HaloTag protein used as a 100 μM solution in 75 mM NaCl, 50 mM TRIS·HCl, pH 7.4 with 50% v/v glycerol (TBS–glycerol). Absorbance measurements were performed in 1 mL quartz cuvettes. HaloTag ligands 22, 23, 2628 (5 μM) were dissolved in 10 mM HEPES, pH 7.3 containing 0.1 mg·mL−1 CHAPS. An aliquot of HaloTag protein (1.5 equiv) or an equivalent volume of TBS–glycerol blank was added and the resulting mixture was incubated until consistent absorbance signal was observed (~60 min). Absorbance scans are averages (n = 2).

Multiphoton spectroscopy

HaloTag ligands 13, 14, 17, 23, 26, and 27 (5 μM) were incubated with excess purified HaloTag protein (1.5 equiv) in 10 mM HEPES, pH 7.3 containing 0.1 mg·mL−1 CHAPS as above and incubated for 24 h at 4 °C. These solutions were then diluted to 1 μM in 10 mM HEPES buffer, pH 7.3 and the two-photon excitation spectra were measured as previously described48,49. Briefly, measurements were taken on an inverted microscope (IX81, Olympus) equipped with a 60×, 1.2NA water objective (Olympus). Dye–protein samples were excited with pulses from an 80 MHz Ti-Sapphire laser (Chameleon Ultra II, Coherent) for 710–1080 nm and with an OPO (Chameleon Compact OPO, Coherent) for 1000–1300 nm. Fluorescence collected by the objective was passed through a dichroic filter (675DCSXR, Omega) and a short pass filter (720SP, Semrock) and detected by a fiber-coupled Avalanche Photodiode (SPCM_AQRH-14, Perkin Elmer). For reference, a two-photon excitation spectrum was also obtained for the red fluorescent protein mCherry (1 μM), in the same HEPES buffer. All excitation spectra are corrected for the wavelength-dependent transmission of the dichroic and band-pass filters, and quantum efficiency of the detector.

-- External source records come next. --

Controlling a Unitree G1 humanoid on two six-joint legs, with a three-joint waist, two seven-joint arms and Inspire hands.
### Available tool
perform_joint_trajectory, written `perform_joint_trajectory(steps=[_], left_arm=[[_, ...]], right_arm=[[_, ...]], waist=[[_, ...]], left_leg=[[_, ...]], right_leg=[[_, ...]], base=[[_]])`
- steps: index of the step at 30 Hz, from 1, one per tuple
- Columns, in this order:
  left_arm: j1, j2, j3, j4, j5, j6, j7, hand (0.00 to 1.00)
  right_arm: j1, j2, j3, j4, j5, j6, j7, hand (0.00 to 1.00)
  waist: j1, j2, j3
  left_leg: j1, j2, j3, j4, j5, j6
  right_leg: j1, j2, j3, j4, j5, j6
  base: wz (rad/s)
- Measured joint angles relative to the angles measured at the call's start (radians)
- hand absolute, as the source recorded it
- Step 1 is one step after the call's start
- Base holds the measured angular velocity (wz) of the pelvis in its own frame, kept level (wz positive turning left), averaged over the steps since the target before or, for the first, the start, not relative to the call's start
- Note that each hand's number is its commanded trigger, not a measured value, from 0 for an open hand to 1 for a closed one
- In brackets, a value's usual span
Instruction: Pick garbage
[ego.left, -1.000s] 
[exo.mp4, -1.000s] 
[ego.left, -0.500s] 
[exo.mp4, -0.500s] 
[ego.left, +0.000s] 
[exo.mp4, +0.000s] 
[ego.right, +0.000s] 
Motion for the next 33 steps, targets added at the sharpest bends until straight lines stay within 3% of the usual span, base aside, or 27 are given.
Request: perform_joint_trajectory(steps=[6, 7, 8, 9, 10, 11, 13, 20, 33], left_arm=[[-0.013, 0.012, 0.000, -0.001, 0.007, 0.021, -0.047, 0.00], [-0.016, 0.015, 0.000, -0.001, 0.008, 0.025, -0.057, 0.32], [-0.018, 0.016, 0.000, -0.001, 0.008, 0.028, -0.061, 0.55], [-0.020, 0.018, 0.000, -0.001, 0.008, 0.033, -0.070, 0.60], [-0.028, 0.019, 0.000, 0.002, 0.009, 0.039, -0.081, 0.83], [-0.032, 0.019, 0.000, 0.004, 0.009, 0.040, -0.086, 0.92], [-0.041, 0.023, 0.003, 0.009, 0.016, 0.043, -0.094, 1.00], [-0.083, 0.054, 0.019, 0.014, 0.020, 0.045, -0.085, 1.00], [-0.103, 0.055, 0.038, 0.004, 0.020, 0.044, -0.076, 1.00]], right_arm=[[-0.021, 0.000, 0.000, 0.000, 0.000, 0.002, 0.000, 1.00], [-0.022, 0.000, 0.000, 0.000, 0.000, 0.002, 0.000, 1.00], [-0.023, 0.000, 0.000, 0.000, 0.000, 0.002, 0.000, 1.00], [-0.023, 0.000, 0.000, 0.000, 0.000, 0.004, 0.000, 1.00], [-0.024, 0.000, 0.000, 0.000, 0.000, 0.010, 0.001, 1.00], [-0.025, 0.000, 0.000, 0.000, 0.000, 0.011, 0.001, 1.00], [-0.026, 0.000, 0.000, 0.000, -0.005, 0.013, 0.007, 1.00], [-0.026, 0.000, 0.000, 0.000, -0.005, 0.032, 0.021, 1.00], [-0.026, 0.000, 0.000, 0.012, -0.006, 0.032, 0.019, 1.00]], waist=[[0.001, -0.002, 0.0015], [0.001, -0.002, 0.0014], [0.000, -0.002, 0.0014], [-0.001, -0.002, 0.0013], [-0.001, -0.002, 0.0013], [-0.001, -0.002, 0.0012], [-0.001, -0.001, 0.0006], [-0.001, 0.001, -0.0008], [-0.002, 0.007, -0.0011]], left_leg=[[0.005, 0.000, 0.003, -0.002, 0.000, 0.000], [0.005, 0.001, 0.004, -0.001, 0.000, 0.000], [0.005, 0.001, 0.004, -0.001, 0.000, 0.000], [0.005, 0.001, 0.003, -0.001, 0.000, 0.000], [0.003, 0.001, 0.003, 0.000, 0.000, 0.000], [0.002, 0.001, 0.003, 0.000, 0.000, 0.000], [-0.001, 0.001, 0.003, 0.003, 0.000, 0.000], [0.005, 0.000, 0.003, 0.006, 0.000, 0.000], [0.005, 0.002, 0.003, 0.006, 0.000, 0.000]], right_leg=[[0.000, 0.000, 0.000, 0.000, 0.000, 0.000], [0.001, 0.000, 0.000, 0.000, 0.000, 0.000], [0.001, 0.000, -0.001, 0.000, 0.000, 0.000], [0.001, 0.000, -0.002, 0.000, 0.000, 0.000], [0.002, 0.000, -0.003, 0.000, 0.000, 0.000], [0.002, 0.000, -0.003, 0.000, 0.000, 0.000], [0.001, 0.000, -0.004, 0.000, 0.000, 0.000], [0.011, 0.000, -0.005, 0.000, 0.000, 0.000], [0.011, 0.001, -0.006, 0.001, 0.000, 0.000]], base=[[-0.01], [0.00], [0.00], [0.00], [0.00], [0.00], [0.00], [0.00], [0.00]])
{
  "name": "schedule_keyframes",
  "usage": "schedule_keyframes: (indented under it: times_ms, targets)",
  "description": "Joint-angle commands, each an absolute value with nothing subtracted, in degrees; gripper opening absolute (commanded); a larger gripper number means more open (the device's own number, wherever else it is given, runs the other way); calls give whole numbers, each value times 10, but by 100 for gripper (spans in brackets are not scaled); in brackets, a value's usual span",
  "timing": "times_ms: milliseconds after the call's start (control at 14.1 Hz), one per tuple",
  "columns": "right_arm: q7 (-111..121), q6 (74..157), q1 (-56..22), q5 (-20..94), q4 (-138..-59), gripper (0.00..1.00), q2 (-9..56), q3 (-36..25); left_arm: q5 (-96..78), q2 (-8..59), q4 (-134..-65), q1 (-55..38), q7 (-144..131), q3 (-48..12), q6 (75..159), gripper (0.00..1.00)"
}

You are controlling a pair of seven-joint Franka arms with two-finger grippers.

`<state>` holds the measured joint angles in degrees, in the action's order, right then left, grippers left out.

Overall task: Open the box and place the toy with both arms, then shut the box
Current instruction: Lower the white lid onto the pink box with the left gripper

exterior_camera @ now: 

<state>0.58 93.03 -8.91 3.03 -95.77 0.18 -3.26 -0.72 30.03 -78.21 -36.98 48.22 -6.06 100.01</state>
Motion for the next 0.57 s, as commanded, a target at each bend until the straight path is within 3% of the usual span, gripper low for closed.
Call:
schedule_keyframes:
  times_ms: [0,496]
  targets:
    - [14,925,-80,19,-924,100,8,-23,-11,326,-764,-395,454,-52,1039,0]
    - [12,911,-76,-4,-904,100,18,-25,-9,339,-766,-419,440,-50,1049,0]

General cell culture and fluorescence microscopy

COS7 and U2OS cells (ATCC) were cultured in Dulbecco’s modified Eagle medium (DMEM, phenol red-free; Life Technologies) supplemented with 10% (v/v) fetal bovine serum (Life Technologies), 1 mM GlutaMAX (Life Technologies) and maintained at 37 °C in a humidified 5% (v/v) CO2 environment. The COS7 cells have integrated a histone H2B–HaloTag expressing plasmid via the piggyback transposase (i.e., ‘H2B–Halo’ cells), and the U2OS cells have integrated a Sec61β–HaloTag expressing plasmid via the piggyback transposase. Both cells were kept under the selection of 500 μg/mL Geneticin (Life Technologies). Cell lines undergoes regular mycoplasma testing by the Janelia Cell Culture Facility. Cells were imaged on confocal microscopes in the Janelia Imaging Facility (Zeiss LSM 710, W Plan APO 20×/1.8 D -or- Zeiss LSM 880, C-APO 40×/1.2 W Corr FCS M27) using the indicated filter sets.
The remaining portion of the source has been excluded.